> _What you should do_
Take each line of the records below that contains the string "metal" and copy it.

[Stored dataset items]
----

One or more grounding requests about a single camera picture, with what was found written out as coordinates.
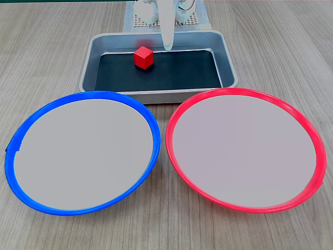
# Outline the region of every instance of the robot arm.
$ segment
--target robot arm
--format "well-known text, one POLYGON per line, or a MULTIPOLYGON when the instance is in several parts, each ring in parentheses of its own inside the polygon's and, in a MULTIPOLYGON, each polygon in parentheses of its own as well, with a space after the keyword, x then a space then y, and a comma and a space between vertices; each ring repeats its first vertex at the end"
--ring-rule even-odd
POLYGON ((185 23, 195 11, 195 0, 138 0, 134 4, 135 14, 148 25, 159 20, 164 49, 173 46, 174 23, 185 23))

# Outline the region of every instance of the plate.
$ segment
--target plate
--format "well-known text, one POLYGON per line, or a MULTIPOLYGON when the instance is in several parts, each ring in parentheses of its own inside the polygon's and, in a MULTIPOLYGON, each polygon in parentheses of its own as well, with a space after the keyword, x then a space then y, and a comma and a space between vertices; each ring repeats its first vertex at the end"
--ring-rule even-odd
POLYGON ((98 211, 132 193, 161 145, 150 111, 118 93, 58 99, 29 117, 6 149, 8 183, 28 206, 53 215, 98 211))
POLYGON ((326 171, 323 142, 305 116, 254 90, 224 88, 191 97, 172 115, 165 143, 191 188, 248 213, 305 202, 326 171))

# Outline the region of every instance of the wood grain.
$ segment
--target wood grain
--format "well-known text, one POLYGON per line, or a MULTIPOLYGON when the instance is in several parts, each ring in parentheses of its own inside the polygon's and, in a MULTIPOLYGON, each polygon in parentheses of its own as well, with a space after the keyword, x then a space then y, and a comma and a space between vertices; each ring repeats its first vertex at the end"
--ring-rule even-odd
POLYGON ((275 95, 319 131, 328 166, 320 190, 286 212, 253 215, 217 206, 176 174, 164 147, 177 105, 149 105, 162 133, 154 170, 129 197, 99 212, 57 217, 10 190, 5 148, 36 110, 78 91, 90 39, 121 32, 125 2, 0 4, 0 250, 285 249, 333 245, 333 2, 207 1, 239 87, 275 95))

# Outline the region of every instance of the metal tray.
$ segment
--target metal tray
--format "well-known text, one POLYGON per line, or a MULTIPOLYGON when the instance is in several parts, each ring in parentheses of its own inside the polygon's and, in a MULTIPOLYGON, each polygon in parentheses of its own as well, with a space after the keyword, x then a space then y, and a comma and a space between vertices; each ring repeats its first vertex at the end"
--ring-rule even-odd
MULTIPOLYGON (((96 89, 100 59, 108 54, 130 54, 139 47, 145 46, 154 53, 165 52, 161 34, 156 33, 105 33, 92 38, 82 76, 79 83, 81 92, 102 90, 96 89)), ((222 88, 235 87, 238 83, 233 64, 221 33, 214 30, 176 31, 172 52, 210 51, 214 59, 219 85, 222 88)), ((216 89, 205 87, 196 89, 168 89, 151 91, 124 91, 118 93, 128 95, 143 104, 181 103, 191 96, 216 89)))

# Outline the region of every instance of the red cube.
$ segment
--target red cube
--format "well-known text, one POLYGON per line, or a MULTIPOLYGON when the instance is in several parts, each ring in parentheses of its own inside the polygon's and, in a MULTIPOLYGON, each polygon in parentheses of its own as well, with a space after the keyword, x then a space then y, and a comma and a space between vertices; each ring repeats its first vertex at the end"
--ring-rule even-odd
POLYGON ((134 64, 142 69, 148 69, 154 62, 154 54, 152 50, 141 47, 134 52, 134 64))

----

> _Result of the task_
# Outline the region of every instance of the metal tray.
--target metal tray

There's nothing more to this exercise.